"""Collection of functions for monte carlo simulations."""
import numpy as np
import pandas as pd
from scipy.linalg import cholesky
from typing import Callable
import inspect
class Corr:
"""
Correlation class.
corrlation class :
stores modeling constants and corresponding correlation coefficient to access at
runtime
"""
# modeling constants : str
mc_1 = ""
mc_2 = ""
# corresonding corelation coefficient : float
correlation = 0
def __init__(self, mc_1_string, mc_2_string, corr):
"""Parameterized constructor."""
self.mc_1 = mc_1_string
self.mc_2 = mc_2_string
self.correlation = corr
def getModelingConstants(self) -> list[str, str]:
"""Return modeling constants in string form, helper method.
Parameters
----------
self : Corr
Reference to self
Returns
----------
modeling_constants : list[str, str]
Both modeling constants in string from from their corresponding correlation
coefficient object
"""
modeling_constants = [self.mc_1, self.mc_2]
return modeling_constants
def _symettric_correlation_matrix(corr: list[Corr]) -> pd.DataFrame:
"""Generate a symmetric correlation coefficient matrix, helper function.
Parameters
----------
corr : list[Corr]
All correlations between appropriate modeling constants
Returns
----------
identity_df : pd.DataFrame
Matrix style DataFrame containing relationships between all input modeling
constants. Index and Column names represent modeling constants for
comprehensibility.
"""
if not corr:
return None
# unpack individual modeling constants from correlations
modeling_constants = [mc for i in corr for mc in i.getModelingConstants()]
uniques = np.unique(modeling_constants)
# setting up identity matrix, labels for columns and rows
identity_matrix = np.eye(len(uniques))
identity_df = pd.DataFrame(identity_matrix, columns=uniques, index=uniques)
# walks matrix to fill in correlation coefficients
# make this modular standalone function if performance is not improved with @njit
for i in range(len(uniques)):
for j in range(i): # only iterate over lower triangle
x, y = identity_df.index[i], identity_df.columns[j]

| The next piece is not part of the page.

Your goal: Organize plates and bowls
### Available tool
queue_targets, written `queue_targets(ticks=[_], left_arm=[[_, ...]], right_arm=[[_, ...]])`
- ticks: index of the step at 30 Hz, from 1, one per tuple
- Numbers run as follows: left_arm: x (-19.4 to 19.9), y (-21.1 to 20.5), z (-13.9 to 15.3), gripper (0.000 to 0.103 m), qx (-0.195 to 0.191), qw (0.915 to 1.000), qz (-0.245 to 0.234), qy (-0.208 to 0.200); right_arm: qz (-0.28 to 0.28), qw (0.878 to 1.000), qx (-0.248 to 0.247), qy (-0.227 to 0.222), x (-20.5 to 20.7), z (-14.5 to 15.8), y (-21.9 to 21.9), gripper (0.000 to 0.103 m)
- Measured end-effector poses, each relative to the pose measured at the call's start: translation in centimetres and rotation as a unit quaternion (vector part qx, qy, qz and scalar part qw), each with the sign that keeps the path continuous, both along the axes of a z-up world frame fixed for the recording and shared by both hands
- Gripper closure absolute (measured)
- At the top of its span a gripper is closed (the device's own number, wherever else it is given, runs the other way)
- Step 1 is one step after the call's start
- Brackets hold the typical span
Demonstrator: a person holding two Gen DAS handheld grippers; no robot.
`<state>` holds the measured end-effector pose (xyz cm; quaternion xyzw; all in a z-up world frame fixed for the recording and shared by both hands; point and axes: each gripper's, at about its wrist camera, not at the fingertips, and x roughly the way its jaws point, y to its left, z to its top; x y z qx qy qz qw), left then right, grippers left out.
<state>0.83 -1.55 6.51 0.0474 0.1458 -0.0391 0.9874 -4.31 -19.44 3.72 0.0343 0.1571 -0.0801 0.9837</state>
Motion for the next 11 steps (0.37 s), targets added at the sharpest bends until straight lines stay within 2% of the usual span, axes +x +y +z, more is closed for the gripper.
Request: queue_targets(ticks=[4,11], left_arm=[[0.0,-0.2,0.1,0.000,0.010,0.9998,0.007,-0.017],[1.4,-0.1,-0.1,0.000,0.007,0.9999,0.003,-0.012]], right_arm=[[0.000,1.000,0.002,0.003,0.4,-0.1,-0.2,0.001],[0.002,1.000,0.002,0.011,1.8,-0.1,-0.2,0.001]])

# find the correlation coefficient
found = False
for relation in corr:
if set([x, y]) == set(relation.getModelingConstants()):
# fill in correlation coefficient
identity_df.iat[i, j] = relation.correlation
found = True
break
# if no matches in all correlation coefficients, they will be uncorrelated
# (= 0)
if not found:
identity_df.iat[i, j] = 0
# mirror the matrix
# this may be computationally expensive for large matricies
# could be better to fill the original matrix in all in one go rather than doing
# lower triangular and mirroring it across I
identity_df = (
identity_df + identity_df.T - np.diag(identity_df.to_numpy().diagonal())
)
# identity_df should be renamed more appropriately
return identity_df
def _createStats(stats: dict[str, dict[str, float]], corr: list[Corr]) -> pd.DataFrame:
"""Unpack mean and standard deviation for modeling constants into a DataFrame.
Parameters
----------
stats : dict[str, dict[str, float]]
contains mean and standard deviation for each modeling constant
example of one mc: {'Ea' : {'mean' : 62.08, 'stdev' : 7.3858 }}
Returns
----------
stats_df : pd.DataFrame
contains unpacked means and standard deviations from dictionary
"""
# empty correlation list case
if not corr:
stats_df = pd.DataFrame(stats)
return stats_df
# incomplete dataset
for mc in stats:
if "mean" not in stats[mc] or "stdev" not in stats[mc]:
raise ValueError("Missing 'mean' or 'stdev' for modeling constant")
# unpack data
modeling_constants = list(stats.keys())
mc_mean = [stats[mc]["mean"] for mc in modeling_constants]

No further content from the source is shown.